*ASSIGNMENT*. When you write out the listing, keep each word exactly as it stands but include none of its images.

*EXERCISE DATA*.
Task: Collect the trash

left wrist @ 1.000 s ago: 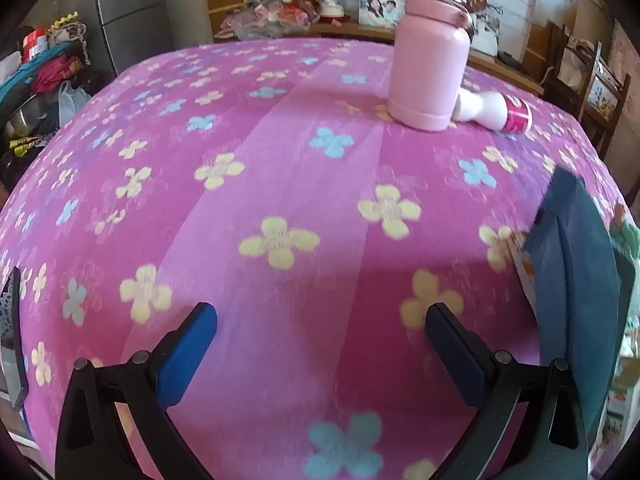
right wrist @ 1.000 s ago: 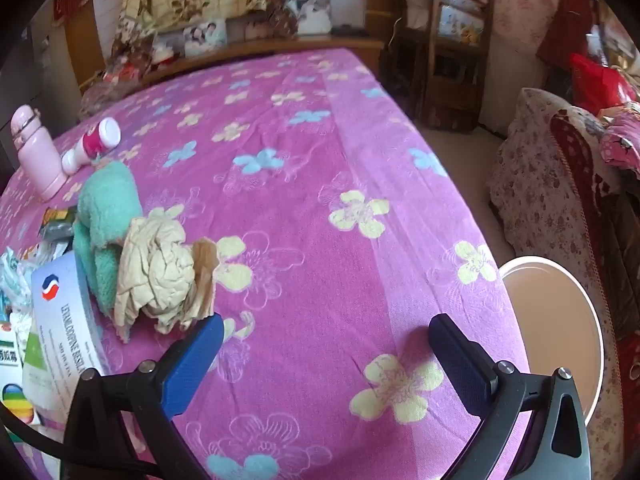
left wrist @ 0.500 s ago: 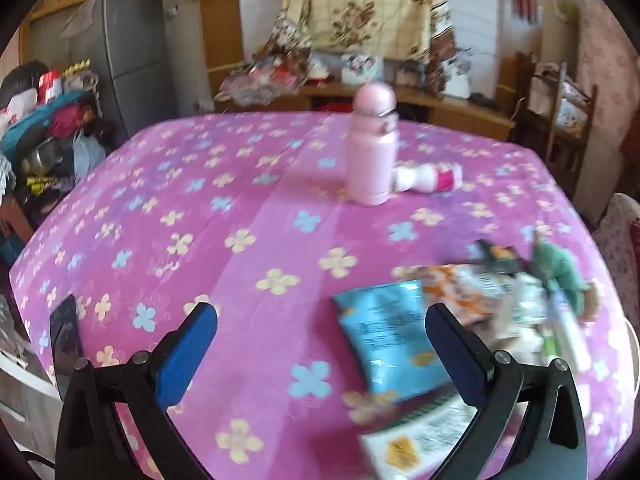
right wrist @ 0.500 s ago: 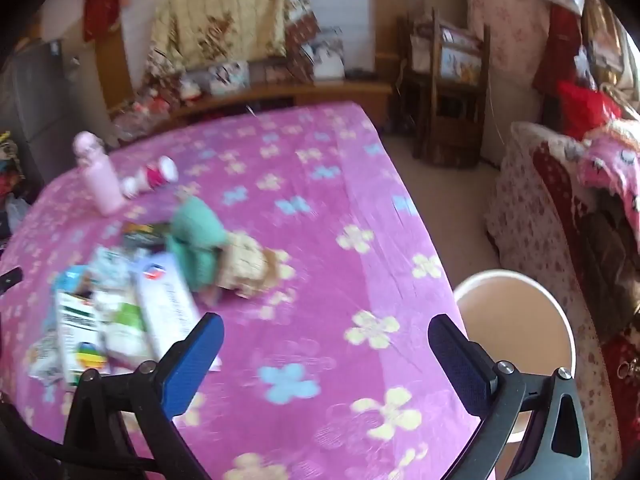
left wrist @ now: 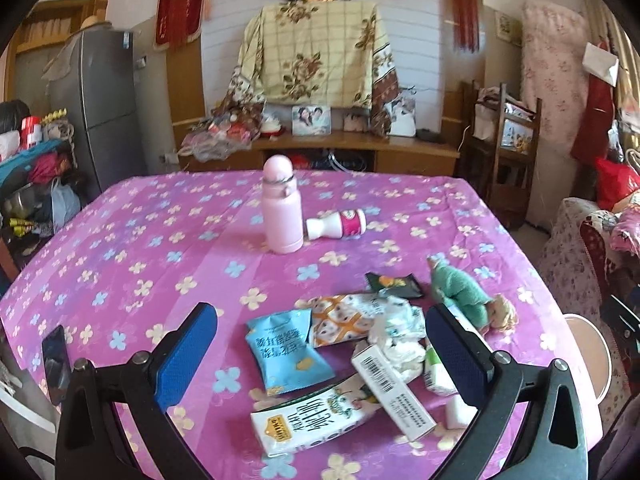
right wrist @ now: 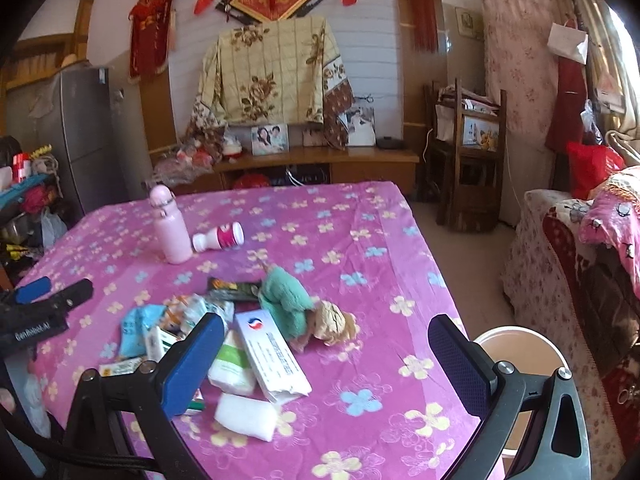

*ANSWER SPACE*.
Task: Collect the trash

left wrist @ 1.000 s ago: 
right wrist @ 1.000 s ago: 
left wrist @ 0.500 s ago: 
right wrist @ 0.500 s ago: 
left wrist @ now: 
right wrist @ now: 

This finishes the answer.